━━━━━ RECORDS PROVIDED

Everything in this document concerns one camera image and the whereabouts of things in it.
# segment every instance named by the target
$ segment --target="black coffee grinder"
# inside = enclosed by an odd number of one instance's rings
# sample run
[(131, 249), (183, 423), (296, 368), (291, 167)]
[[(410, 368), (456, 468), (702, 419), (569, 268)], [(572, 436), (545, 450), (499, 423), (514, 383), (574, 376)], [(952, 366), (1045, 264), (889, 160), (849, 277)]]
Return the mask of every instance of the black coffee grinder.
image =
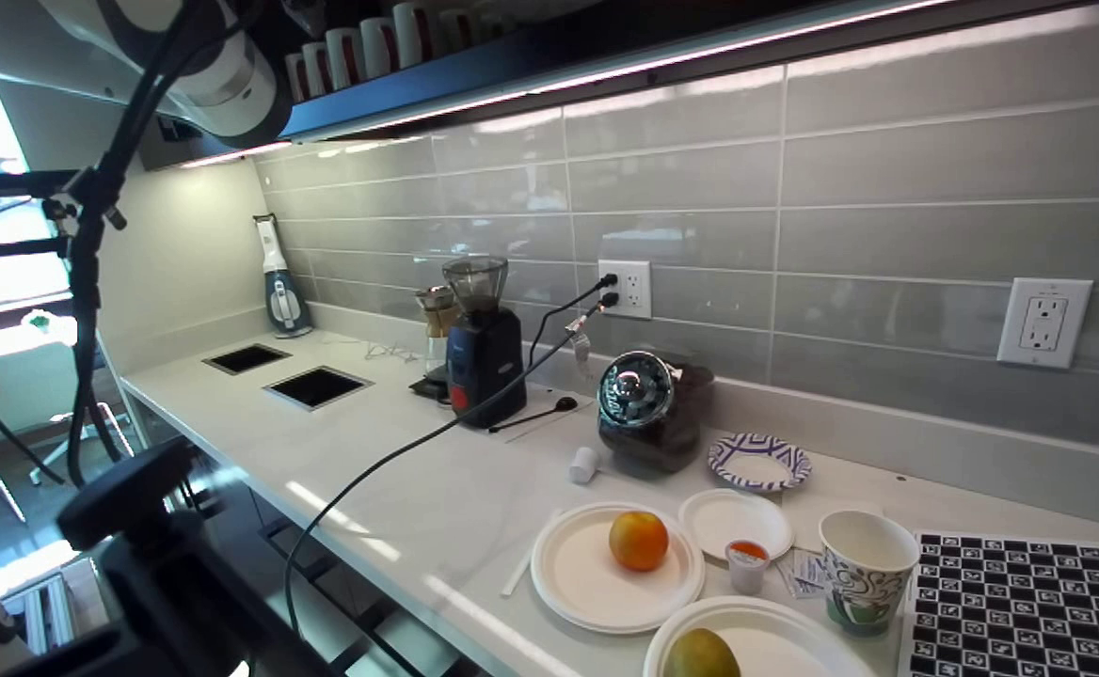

━━━━━━━━━━

WHAT IS REQUIRED:
Please restate the material word for word; the pictures stay out.

OUTPUT:
Everything in this document concerns one camera image and the whereabouts of things in it.
# segment every instance named by the target
$ segment --target="black coffee grinder"
# inside = enclosed by an odd number of one instance's rings
# sample run
[(131, 249), (183, 423), (296, 368), (291, 167)]
[[(410, 368), (456, 468), (702, 419), (569, 268)], [(572, 436), (545, 450), (499, 423), (514, 383), (574, 376)], [(952, 366), (1045, 264), (889, 160), (849, 277)]]
Return the mask of every instance of the black coffee grinder.
image =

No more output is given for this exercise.